In a performance, those small things that make a performance seem like
performance art or postmodern theatre are magnified. Starting with the
postmodern theatre characteristics that multi-dimensionality of the play is
highlighted in the actual performance of it. Emma Thompson plays the role of the
nurse, and the woman in the south Bronx that adds another layer to the play, who
are the angels in our society? The HBO performance does place more weight on the
theatrical side of the show. But either way both elements become more palpable in
performance than in text. This of course comes from the addition of a set, lights, and
most importantly actors. The actors have the task of putting this piece of text on the
stage and making choices that can give more or less weight to those elements of
performance art or theatre. For example looking at this version of Angels in
America during Act 2 scene 4, the scene between the unnamed man and Louis there
was less violence. There was still an element of shock but less so than when it was
revived in 2010. The scene was violent and people were really taken aback. Acting
added another element to this debate. Kirby when speaking about complex acting
says “Acting becomes complex as more and more elements are incorporated into the
pretense...Complexity is related to skill and technical ability.” Angels in America in
does call for complex acting that falls far away from the non-acting side. The acting
component of the production of Angels in America begins to take shape as more
theatrical. While production is influenced by the text however in performance, the
director makes decisions that lean more towards one side or another as seen with
Mike Nichols interpretation as opposed to the 2010 revival.
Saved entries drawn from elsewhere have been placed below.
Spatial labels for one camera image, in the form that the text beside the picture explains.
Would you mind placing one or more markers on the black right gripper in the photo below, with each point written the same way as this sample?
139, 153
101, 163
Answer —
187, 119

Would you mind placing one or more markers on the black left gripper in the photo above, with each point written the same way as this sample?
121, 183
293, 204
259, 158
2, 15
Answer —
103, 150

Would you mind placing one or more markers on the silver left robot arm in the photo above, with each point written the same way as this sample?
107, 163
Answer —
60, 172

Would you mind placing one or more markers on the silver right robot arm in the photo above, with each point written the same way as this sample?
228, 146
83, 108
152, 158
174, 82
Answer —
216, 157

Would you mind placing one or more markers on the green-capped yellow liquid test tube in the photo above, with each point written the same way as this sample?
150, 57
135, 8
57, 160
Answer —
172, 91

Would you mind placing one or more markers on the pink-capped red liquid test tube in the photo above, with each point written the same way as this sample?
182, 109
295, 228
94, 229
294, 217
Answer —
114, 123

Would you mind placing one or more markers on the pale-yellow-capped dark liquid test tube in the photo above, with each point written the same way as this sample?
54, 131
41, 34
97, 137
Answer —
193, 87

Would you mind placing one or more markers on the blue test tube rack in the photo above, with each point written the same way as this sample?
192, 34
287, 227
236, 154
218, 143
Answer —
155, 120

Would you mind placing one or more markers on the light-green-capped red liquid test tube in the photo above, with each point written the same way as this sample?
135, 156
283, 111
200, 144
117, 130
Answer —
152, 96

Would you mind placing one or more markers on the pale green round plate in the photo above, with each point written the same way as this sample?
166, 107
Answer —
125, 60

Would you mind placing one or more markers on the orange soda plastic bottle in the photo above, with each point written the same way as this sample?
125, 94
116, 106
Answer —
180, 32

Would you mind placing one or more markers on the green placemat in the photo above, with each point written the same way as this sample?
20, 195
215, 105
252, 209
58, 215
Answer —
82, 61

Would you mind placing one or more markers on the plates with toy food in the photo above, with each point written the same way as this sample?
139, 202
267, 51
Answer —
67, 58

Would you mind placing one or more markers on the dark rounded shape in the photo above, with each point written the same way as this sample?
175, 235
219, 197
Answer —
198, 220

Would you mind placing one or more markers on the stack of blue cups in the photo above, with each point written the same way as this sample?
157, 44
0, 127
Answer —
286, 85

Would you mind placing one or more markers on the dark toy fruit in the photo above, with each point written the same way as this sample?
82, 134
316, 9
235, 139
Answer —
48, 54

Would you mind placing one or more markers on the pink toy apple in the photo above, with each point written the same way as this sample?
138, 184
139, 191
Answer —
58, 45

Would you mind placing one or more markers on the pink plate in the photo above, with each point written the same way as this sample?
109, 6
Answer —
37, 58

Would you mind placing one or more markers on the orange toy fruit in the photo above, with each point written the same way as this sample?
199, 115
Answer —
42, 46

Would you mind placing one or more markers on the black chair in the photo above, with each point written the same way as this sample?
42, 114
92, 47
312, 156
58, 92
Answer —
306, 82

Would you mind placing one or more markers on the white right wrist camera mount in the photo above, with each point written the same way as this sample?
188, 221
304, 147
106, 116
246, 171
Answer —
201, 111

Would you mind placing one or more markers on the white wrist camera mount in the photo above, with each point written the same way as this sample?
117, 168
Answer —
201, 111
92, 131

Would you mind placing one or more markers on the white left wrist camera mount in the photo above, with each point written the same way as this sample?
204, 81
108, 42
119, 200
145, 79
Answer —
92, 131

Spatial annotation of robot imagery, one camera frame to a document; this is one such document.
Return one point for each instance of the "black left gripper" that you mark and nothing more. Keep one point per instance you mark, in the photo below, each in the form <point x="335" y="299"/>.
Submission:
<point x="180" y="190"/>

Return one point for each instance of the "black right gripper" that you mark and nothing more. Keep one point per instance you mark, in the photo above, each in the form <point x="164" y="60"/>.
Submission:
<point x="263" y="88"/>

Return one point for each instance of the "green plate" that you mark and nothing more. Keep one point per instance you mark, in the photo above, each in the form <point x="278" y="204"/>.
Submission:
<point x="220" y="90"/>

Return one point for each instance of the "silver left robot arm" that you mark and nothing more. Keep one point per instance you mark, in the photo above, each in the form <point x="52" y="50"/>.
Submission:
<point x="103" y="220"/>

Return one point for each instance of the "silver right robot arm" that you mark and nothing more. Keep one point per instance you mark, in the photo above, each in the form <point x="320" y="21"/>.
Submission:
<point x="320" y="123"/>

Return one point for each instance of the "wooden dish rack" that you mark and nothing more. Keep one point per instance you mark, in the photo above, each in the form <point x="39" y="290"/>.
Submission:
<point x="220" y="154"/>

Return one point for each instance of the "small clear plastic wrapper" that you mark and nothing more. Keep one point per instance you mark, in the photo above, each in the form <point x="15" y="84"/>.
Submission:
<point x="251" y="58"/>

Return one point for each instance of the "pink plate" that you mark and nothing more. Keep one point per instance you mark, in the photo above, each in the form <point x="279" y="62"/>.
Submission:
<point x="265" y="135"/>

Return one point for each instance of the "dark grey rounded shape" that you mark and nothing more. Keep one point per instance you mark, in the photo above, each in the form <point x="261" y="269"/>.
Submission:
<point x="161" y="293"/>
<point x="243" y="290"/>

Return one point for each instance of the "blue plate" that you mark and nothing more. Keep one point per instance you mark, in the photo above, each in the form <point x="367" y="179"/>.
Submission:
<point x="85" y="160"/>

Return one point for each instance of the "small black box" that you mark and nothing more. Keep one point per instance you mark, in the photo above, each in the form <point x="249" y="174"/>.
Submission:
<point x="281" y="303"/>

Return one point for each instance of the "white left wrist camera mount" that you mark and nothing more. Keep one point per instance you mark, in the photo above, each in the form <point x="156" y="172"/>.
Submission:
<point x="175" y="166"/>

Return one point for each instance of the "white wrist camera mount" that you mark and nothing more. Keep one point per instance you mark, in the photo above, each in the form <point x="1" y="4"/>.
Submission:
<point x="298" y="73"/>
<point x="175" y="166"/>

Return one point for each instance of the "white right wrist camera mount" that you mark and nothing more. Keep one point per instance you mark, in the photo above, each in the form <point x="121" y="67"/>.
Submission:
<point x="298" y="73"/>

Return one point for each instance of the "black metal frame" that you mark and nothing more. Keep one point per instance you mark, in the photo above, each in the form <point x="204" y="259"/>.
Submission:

Yet the question remains can apiece be entirely postmodern theatre or
Performance Art? In the analysis of these two pieces of art, my initial viewpoint
seemed to make more and more sense logically. However I am not contending that
just these two pieces are interwoven but rather performance art and postmodern
theatre as a whole. In the Theater of Transformation: Postmodernism in American
Drama by Kerstin Schmidt, she says “Postmodern Theater predominantly creates
images not language generated stories.” (Schmidt, 59) This quote reiterates the goal
of another type of art form, performance art. Goldberg noted how the subject of the
performance as well as the performer took on a life of its own. The similarities
between these two art forms made more sense in this quote “Following the
postmodern urge to experiment and play with a variety of art forms, postmodern
dramatists approached performance art as a valuable resource for their dramatic
endeavors.” (Schmidt, 59). This quote quickly seemed to reinforce my initial
thoughts about a relationship between the two art forms. Elinor Fuchs believes that
performance art is distancing itself from all things traditionally theatrical. “In any
event, none of these contemporary theatrical and performance variants is the
exclusive locus of a theatrical genre, style of practice.” (Fuchs, 7). It is clear that
there is an ongoing debate about whether any of the variants of performance art
even contain any elements of theatre as well as whether postmodern theatre seems
to capture any theatrical elements. Which leads into another argument of
modernist versus postmodernist theatre. However to contain my discussion I
believe that postmodern theatre and performance have developed a symbiotic
relationship to the point where I believe it is impossible to say that a text or a
performance is solely performance art or postmodern theatre. Specifically with
Angels in America and Fires in the Mirror, the two shows successfully capture parts
of both art forms in order to convey their two images. One creates image of race and
power in the United States, while the other discusses Homosexuality and AIDS in a
society where those two subjects were taboo. Anna Deveare Smith and Tony
Kushner use specificities of performance Art and Postmodern theatre in order to
bring to life these two important subjects.